Guthrie, Dwight Raymond, John McMillan: Apostle of Presbyterianism to the West 1752-1833, Pittsburgh: University of Pittsburgh Press, 1952.

I have to admit that I love to read about the history of Christianity on the American frontier.  This book has added interest for me because it is all about the events that established and founded the region where I grew up.  The names of persons, places, towns, hills, rivers, creeks, schools, and churches described in this book bring back childhood memories for me.  It is written from a Christian perspective of admiration for the life and ministry of John McMillan.

McMillan was a man for his time.  He was an able preacher and theologian, yet Guthrie chiefly notes him for his indomitable strength of character.  McMillan was plainspoken, and could be bluntly direct in the way that he interacted with people.  It took a hardy soul to live, minister, and plant churches on what was then the western frontier.  Having studied at the legendary “Log College”, McMillan was pious, a preacher of the gospel, a maintainer of theological orthodoxy, a revivalist, and a concerned pastor.  Through McMillan’s ministry, several churches, two colleges and a seminary were founded.

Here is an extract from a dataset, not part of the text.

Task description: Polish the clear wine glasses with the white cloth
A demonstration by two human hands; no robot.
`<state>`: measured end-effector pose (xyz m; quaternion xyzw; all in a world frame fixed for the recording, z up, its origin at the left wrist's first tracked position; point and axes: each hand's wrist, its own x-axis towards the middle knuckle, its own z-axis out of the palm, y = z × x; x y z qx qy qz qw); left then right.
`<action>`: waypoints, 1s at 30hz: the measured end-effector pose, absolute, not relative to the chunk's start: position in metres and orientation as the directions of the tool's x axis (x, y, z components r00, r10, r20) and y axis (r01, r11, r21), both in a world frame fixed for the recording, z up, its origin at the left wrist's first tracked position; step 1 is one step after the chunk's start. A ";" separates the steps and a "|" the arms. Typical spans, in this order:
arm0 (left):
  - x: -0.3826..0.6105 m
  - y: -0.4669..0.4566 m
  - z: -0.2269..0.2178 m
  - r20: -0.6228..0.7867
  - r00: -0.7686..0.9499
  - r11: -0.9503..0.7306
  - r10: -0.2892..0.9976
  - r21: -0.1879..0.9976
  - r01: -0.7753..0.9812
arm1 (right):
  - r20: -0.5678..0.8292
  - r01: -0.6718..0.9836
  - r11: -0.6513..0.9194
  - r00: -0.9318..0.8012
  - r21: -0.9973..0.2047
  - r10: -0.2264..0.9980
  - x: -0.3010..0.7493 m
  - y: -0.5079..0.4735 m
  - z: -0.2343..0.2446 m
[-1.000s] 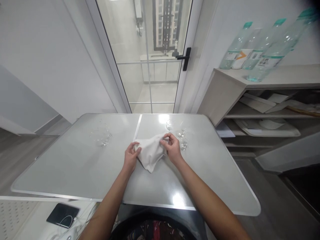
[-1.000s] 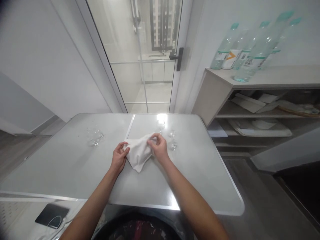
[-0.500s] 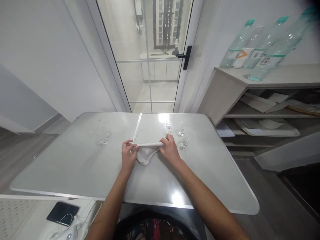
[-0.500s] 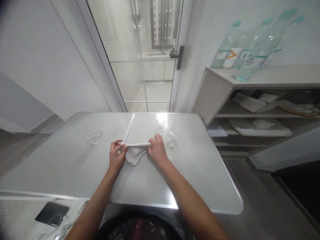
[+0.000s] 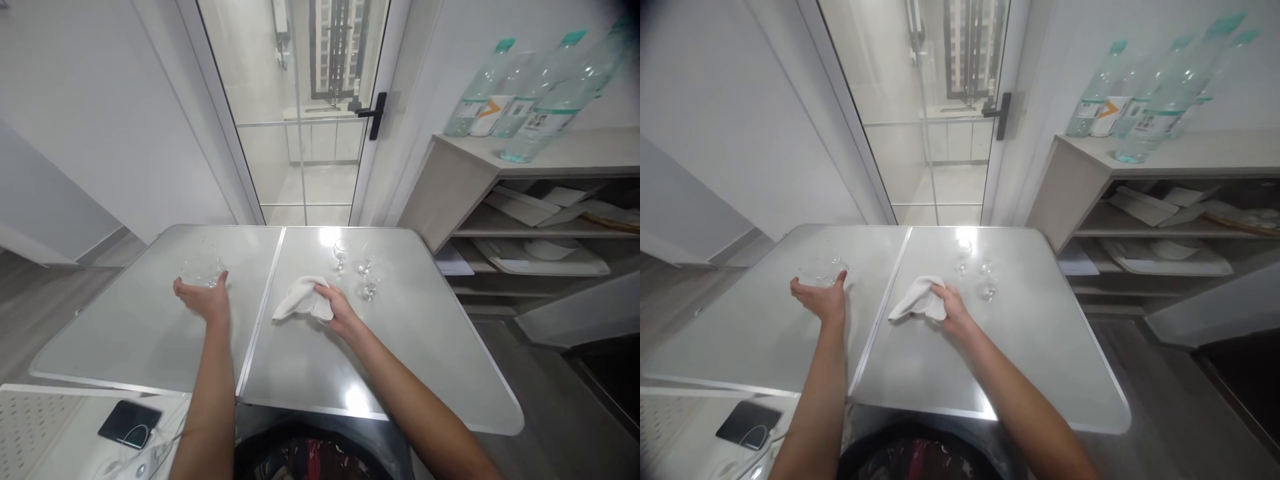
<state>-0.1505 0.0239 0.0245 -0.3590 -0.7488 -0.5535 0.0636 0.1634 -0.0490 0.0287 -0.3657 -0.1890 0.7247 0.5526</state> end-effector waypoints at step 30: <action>-0.062 -0.072 0.050 0.460 0.402 -0.586 0.791 0.381 0.715 | 0.257 0.039 0.340 -0.575 -0.940 0.777 0.171 -0.067 0.034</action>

This book contains fascinating descriptions of the lives, character, and culture of the people who first settled this part of the country, as well as colorful anecdotes.  The people of western Pennsylvania were under threat of Indian attack at any time, and they went to the meetinghouse to worship armed with their longrifles.  Guthrie notes that one particular minister was known for always checking his rifle prior to reading out his sermon text.  Often the ministers were not paid their promised salaries.  While there were some churches where the trustees willfully reneged on their obligation, at other times the people were under extreme financial hardship themselves and barely able to survive.  Guthrie relates a tale about one church unable to pay its minister’s salary.  It commissioned a couple of its members to take a barge full of newly-ground flour on a dangerous and risky voyage down the Ohio river to the Mississippi to the favorable market in New Orleans in order to procure the cash to pay their minister what they owed him.  Now that’s being resourceful!  Guthrie relates McMillan’s response to political situations, like that of the Whiskey Rebellion.  He was adamantly against the rebellion and refused to administer the Lord’s Supper until they submitted to the civil government.

All in all this book is an enjoyable read.  It will be of interest to those who would like to know more about the history of western Pennsylvania.